Trump Was Proper to Overhaul the Corporate Tax Code

In conventional supply-side economic models, lower taxes on individuals or businesses incentivize the creation of investment and economic output that would otherwise never have existed. But the Trump administration’s corporate-tax overhaul can boost wages by enticing the investment and job creation happening somewhere else to come to the U.S. Supply-side à la Trump doesn’t necessarily expand the global pie, as the conventional supply-side wisdom would require. America can simply grab a bigger share of the pie.

Prominent Democrats would raise the corporate rate, if they could. Joe Biden, the presumptive Democratic nominee, has declined to propose raising the corporate-tax rate back to the 35 percent that persisted before Trump’s overhaul. Like President Barack Obama, who recognized the burdens of an excessively high corporate-tax rate, Biden proposed settling on 28 percent—higher than today’s 21 percent. Senator Bernie Sanders, when he was still running, advocated restoring the old 35 percent rate. Biden and Sanders cited some combination of fairness and inequality alongside deficit-driven concerns to defend their positions.

When it comes to inequality, however, the sound and fury has so far failed to find expression in the actual data. U.S. Census Bureau measurements show decreases in direct measures of American income inequality since the new tax law was passed. Additional data indicate an acceleration in wages among the lowest-earning Americans relative to their higher-earning counterparts, a trend likely to further decrease metrics of inequality.

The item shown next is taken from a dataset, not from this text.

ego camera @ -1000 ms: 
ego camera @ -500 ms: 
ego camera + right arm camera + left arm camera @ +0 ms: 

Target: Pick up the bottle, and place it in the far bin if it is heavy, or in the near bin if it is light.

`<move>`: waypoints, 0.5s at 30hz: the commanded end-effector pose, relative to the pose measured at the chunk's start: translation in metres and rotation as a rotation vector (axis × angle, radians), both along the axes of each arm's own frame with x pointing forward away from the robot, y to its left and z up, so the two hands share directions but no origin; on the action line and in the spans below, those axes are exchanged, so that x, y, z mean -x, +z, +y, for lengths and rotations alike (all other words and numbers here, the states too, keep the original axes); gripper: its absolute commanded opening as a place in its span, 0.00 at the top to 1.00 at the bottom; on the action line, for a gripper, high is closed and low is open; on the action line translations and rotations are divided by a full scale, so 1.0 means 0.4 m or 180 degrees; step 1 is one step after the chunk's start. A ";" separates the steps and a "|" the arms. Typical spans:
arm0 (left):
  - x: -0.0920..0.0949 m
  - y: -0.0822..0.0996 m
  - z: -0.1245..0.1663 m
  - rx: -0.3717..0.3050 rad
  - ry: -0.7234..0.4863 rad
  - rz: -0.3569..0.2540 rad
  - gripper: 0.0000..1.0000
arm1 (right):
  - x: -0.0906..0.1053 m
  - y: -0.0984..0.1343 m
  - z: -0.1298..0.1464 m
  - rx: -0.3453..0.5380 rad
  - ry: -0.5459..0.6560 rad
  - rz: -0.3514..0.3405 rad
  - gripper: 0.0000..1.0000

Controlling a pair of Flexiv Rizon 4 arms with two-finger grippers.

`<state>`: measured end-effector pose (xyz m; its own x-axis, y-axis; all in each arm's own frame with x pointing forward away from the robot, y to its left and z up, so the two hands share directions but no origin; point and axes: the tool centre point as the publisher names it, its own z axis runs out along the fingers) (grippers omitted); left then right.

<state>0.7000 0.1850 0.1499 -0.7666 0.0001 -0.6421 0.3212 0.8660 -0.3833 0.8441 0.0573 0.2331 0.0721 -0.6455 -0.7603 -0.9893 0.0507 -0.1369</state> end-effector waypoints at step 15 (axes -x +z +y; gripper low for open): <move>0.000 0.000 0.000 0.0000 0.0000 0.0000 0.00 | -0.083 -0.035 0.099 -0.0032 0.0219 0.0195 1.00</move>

As for the deficit, the data do show that revenue from corporate-tax collection has decreased since the legislation passed. In 2019, U.S. corporate-tax receipts were $230 billion, down from $300 billion in 2016. This suggests a deficit contribution from the corporate-tax overhaul of about $70 billion—or about 0.3 percent of GDP. Though the interest rate on U.S. government debt remains near record lows, the costs of the deficit increase may be real. Even so, a policy that advances the administration’s economic and national-security priorities is worth that cost.

But the case for prioritizing America’s competitiveness would remain strong even if the data corroborated the critics’ concerns about inequality. The American public seems to agree with the Trump administration that protecting American jobs from overseas competition should be a bigger priority for the U.S. government than worrying about which Americans are doing better than others.

A 2018 Pew Research Center poll asked Americans to identify issues that should be top foreign-policy priorities. The No. 1 answer was “taking measures to protect the U.S. from terrorism.” The second-highest priority was “protecting jobs of American workers.” Meanwhile, according to a separate survey asking about domestic problems, the “gap between rich and poor” hasn’t registered as a priority among more than about 5 percent of Americans in at least a decade.

In the time since its passage, economists have interrogated each new release of economic data for evidence of the tax reform’s effects. Only the mumbles from future data can tell the full story of whether the corporate-tax overhaul did, or did not, work as promised. But questions about inequality and deficits are beside the point. What the administration aimed to do was improve America’s competitiveness.